== Segment start ==
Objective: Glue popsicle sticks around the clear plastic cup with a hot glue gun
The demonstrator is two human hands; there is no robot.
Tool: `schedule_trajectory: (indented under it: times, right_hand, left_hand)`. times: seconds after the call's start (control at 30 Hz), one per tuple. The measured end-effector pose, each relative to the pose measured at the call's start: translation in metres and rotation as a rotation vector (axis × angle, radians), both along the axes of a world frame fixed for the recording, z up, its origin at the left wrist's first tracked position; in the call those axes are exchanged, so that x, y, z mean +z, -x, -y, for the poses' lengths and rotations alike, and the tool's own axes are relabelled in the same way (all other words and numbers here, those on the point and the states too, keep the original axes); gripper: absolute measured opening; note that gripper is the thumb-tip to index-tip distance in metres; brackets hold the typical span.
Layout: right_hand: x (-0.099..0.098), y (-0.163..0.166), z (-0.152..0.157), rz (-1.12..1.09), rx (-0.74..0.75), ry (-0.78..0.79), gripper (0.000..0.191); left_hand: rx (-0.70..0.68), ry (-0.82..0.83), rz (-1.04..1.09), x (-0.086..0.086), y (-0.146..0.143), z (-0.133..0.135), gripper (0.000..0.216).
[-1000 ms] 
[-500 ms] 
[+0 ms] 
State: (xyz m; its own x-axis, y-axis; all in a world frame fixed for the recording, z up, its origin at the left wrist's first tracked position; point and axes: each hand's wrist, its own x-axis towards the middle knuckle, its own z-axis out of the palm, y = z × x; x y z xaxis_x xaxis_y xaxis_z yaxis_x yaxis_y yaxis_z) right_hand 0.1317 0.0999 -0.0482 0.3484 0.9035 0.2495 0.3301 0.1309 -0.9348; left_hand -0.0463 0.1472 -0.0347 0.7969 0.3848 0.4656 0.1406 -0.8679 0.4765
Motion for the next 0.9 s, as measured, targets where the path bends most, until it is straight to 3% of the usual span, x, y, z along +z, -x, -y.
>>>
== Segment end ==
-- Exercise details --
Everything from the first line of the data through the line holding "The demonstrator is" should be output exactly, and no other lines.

-- Response to the task --
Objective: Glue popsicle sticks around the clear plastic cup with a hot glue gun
The demonstrator is two human hands; there is no robot.

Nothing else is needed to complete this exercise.